DIRECTIONS FOR THIS TASK: Restating the data exactly is the whole task.

THE DATA:
"""
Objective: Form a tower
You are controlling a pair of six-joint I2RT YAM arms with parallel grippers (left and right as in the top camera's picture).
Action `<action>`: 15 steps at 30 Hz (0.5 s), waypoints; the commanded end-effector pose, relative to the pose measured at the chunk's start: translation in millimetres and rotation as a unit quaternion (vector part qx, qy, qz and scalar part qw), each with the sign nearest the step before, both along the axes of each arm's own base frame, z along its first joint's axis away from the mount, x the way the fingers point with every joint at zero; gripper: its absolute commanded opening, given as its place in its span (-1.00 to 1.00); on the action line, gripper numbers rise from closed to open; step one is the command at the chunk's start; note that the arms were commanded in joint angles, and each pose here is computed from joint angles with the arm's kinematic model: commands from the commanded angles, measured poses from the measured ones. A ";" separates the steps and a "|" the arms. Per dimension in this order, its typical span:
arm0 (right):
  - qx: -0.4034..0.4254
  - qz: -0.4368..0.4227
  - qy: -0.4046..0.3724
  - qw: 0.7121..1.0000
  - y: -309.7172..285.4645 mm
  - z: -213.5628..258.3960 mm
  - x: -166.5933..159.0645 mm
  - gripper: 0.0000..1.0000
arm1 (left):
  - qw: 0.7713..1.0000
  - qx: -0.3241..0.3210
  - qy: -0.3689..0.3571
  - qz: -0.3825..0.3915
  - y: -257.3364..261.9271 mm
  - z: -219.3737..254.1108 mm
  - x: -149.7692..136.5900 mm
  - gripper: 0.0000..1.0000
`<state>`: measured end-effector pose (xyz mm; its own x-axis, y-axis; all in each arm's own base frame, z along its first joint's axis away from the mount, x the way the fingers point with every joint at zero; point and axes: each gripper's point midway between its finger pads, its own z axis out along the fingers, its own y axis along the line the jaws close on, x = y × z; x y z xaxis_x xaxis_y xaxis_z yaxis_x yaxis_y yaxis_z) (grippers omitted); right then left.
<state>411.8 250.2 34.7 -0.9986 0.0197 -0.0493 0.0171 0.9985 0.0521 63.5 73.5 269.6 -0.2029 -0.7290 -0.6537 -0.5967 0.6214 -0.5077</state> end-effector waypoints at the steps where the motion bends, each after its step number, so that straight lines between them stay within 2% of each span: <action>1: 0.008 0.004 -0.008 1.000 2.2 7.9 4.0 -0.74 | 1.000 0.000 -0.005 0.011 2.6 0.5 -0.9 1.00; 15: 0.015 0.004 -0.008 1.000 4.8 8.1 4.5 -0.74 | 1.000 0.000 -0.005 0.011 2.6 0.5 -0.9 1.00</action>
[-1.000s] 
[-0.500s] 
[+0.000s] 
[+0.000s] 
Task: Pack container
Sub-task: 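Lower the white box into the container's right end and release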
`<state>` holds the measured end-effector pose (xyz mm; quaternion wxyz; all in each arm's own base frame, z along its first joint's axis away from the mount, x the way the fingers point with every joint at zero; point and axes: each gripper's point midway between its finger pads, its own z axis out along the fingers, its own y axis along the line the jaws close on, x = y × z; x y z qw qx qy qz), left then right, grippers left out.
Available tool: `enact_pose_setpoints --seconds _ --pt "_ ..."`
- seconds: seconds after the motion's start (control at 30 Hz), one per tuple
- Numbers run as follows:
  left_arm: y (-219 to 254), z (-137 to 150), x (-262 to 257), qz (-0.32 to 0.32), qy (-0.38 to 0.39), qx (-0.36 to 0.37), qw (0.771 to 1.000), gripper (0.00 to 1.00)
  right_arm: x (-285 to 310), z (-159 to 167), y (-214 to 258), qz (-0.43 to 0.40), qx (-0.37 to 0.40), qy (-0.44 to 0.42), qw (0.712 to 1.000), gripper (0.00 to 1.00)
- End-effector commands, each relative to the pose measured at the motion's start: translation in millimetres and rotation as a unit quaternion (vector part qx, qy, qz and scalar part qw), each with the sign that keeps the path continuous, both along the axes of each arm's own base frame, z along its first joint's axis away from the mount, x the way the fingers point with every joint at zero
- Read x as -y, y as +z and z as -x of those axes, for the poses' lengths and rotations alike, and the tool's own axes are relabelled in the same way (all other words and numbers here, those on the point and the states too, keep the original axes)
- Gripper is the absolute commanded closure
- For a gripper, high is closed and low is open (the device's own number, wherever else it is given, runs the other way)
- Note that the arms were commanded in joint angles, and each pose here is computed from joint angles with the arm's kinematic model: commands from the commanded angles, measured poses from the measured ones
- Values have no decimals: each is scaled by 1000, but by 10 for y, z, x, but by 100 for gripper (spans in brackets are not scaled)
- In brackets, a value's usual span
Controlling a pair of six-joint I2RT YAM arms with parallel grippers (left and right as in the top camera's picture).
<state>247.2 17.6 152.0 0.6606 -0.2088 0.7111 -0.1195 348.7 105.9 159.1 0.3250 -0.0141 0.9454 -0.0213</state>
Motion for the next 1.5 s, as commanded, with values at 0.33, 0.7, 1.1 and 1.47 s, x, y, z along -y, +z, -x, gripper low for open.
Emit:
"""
SOLUTION TO THE PROBLEM:
Objective: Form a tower
You are controlling a pair of six-joint I2RT YAM arms with parallel grippers (left and right as in the top camera's picture).
Action `<action>`: 15 steps at 30 Hz (0.5 s), waypoints; the commanded end-effector pose, relative to the pose measured at the chunk's start: translation in millimetres and rotation as a unit quaternion (vector part qx, qy, qz and scalar part qw), each with the sign nearest the step before, both along the axes of each arm's own base frame, z along its first joint's axis away from the mount, x the way the fingers point with every joint at zero; gripper: its absolute commanded opening, given as its place in its span (-1.00 to 1.00); on the action line, gripper numbers rise from closed to open; step one is the command at the chunk's start; note that the arms were commanded in joint angles, and each pose here is computed from joint angles with the arm's kinematic model: commands from the commanded angles, measured poses from the measured ones. A ";" separates the steps and a "|" the arms. Per dimension in this order, its typical span:
arm0 (right):
  - qx: -0.4034..0.4254
  - qz: -0.4368..0.4227
  - qy: -0.4046..0.3724
  - qw: 0.7121..1.0000
  - y: -309.7172..285.4645 mm
  - z: -213.5628..258.3960 mm
  - x: -166.5933..159.0645 mm
  - gripper: 0.0000..1.0000
arm1 (left):
  - qw: 0.7713..1.0000
  - qx: -0.3241..0.3210
  - qy: -0.3689..0.3571
  - qz: -0.3825..0.3915
  - y: -257.3364..261.9271 mm
  - z: -219.3737..254.1108 mm
  - x: -149.7692..136.5900 mm
  - gripper: 0.0000..1.0000
`<state>`: measured end-effector pose (xyz mm; its own x-axis, y-axis; all in each arm's own base frame, z along its first joint's axis away from the mount, x the way the fingers point with every joint at zero; point and axes: each gripper's point midway between its finger pads, its own z axis out along the fingers, its own y axis along the line the jaws close on, x = y × z; x y z xaxis_x xaxis_y xaxis_z yaxis_x yaxis_y yaxis_z) (grippers omitted); right then left.
<state>411.8 250.2 34.7 -0.9986 0.0197 -0.0493 0.0171 0.9985 0.0521 63.5 73.5 269.6 -0.2029 -0.7290 -0.6537 -0.5967 0.6214 -0.5077</state> end-effector waypoints at the steps where the motion bends, each after its step number, so that straight lines between them stay within 2% of each span: <action>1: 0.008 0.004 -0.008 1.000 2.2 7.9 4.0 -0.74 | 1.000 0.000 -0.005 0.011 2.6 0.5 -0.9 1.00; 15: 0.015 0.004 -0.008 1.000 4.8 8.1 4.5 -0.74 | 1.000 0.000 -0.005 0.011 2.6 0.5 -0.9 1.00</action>
[-1.000s] 
[-0.500s] 
[+0.000s] 
[+0.000s] 
Task: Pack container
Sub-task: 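Lower the white box into the container's right end and release
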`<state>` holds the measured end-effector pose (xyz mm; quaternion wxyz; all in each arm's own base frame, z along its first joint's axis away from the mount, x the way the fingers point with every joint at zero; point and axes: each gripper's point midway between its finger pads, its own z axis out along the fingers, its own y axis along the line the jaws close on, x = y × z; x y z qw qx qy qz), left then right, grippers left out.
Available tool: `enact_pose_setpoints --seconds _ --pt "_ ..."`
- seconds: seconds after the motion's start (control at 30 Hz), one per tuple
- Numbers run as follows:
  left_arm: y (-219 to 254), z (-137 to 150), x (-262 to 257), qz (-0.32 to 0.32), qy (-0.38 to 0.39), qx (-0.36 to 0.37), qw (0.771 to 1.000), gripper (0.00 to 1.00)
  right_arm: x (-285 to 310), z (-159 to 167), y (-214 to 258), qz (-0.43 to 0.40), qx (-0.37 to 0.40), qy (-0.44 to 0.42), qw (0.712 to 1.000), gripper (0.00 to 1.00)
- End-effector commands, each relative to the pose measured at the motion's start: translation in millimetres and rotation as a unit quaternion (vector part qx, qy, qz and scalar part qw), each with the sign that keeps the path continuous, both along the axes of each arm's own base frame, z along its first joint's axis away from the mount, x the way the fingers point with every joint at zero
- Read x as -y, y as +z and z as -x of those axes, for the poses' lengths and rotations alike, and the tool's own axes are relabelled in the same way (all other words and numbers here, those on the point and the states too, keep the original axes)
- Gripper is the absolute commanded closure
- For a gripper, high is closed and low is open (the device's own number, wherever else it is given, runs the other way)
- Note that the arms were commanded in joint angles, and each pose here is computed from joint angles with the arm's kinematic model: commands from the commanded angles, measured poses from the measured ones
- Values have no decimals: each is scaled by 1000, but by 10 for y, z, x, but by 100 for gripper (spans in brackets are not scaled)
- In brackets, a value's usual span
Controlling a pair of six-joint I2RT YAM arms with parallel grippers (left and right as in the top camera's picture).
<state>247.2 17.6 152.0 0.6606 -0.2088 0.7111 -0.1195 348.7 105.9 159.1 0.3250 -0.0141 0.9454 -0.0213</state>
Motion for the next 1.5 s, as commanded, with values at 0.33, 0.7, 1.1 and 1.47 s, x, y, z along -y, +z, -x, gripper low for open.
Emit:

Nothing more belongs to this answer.